### Exercise data ###

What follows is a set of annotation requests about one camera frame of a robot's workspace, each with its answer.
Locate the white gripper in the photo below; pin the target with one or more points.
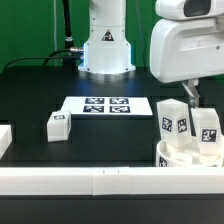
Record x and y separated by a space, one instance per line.
188 42

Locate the round white stool seat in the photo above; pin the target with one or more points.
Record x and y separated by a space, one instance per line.
187 156

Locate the white front barrier wall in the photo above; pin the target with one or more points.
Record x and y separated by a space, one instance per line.
111 181

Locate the white barrier wall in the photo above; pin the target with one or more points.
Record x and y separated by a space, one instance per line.
5 138
111 181

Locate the white marker base plate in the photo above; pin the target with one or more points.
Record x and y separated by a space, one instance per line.
86 105

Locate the black vertical cable post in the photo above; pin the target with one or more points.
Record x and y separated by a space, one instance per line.
68 61

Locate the white left barrier wall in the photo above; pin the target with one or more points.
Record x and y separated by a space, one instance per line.
5 138

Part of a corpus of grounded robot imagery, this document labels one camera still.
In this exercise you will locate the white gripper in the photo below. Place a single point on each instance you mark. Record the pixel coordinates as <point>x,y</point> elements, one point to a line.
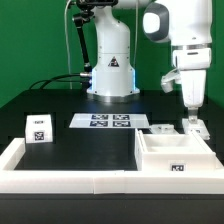
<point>192,65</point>

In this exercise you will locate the white door panel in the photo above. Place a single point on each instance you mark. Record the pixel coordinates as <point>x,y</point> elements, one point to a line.
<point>199,127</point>
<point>162,129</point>

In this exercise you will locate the white cabinet body box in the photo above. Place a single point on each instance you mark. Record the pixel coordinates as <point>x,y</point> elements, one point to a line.
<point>173,152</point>

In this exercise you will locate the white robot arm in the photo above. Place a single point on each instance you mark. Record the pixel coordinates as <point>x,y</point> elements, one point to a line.
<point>185,24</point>

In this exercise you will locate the small white cabinet top block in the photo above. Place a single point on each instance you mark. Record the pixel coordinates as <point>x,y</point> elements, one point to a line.
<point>39,129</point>

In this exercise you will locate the white marker sheet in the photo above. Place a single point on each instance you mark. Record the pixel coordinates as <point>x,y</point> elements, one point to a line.
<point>97,120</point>

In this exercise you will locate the white U-shaped fence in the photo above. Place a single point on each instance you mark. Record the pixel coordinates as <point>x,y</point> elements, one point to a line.
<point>102,182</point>

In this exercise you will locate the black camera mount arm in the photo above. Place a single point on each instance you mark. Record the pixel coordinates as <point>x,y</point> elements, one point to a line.
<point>84,16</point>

###

To do:
Leave out the pictures, then copy all the remaining text in the records exactly.

Task response:
What follows is a set of annotation requests about one camera frame of a robot's workspace, each with its answer.
Locate the white gripper in the photo below; pin the target with one or more points.
Record x and y separated by a space, one instance per line.
188 42

Locate the round white stool seat in the photo above; pin the target with one or more points.
Record x and y separated by a space, one instance per line.
187 156

Locate the white front barrier wall in the photo above; pin the target with one or more points.
Record x and y separated by a space, one instance per line.
111 181

Locate the white barrier wall in the photo above; pin the target with one or more points.
Record x and y separated by a space, one instance per line.
5 138
111 181

Locate the white marker base plate in the photo above; pin the target with one or more points.
Record x and y separated by a space, one instance per line.
86 105

Locate the black vertical cable post in the photo above; pin the target with one or more points.
Record x and y separated by a space, one instance per line.
68 61

Locate the white left barrier wall in the photo above; pin the target with one or more points.
Record x and y separated by a space, one instance per line.
5 138

Part of a corpus of grounded robot imagery, this document labels one camera still.
In this exercise you will locate the white gripper in the photo below. Place a single point on each instance you mark. Record the pixel coordinates as <point>x,y</point> elements, one point to a line.
<point>192,65</point>

In this exercise you will locate the white door panel in the photo above. Place a single point on each instance you mark. Record the pixel coordinates as <point>x,y</point> elements, one point to a line.
<point>199,127</point>
<point>162,129</point>

In this exercise you will locate the white cabinet body box in the photo above. Place a single point on each instance you mark. Record the pixel coordinates as <point>x,y</point> elements, one point to a line.
<point>173,152</point>

In this exercise you will locate the white robot arm in the photo above. Place a single point on each instance you mark. Record the pixel coordinates as <point>x,y</point> elements, one point to a line.
<point>185,24</point>

In this exercise you will locate the small white cabinet top block in the photo above. Place a single point on each instance you mark. Record the pixel coordinates as <point>x,y</point> elements, one point to a line.
<point>39,129</point>

In this exercise you will locate the white marker sheet in the photo above. Place a single point on each instance you mark. Record the pixel coordinates as <point>x,y</point> elements, one point to a line.
<point>97,120</point>

In this exercise you will locate the white U-shaped fence in the photo above. Place a single point on each instance you mark. Record the pixel coordinates as <point>x,y</point> elements, one point to a line.
<point>102,182</point>

In this exercise you will locate the black camera mount arm in the photo above. Place a single point on each instance you mark. Record the pixel coordinates as <point>x,y</point> elements, one point to a line.
<point>84,16</point>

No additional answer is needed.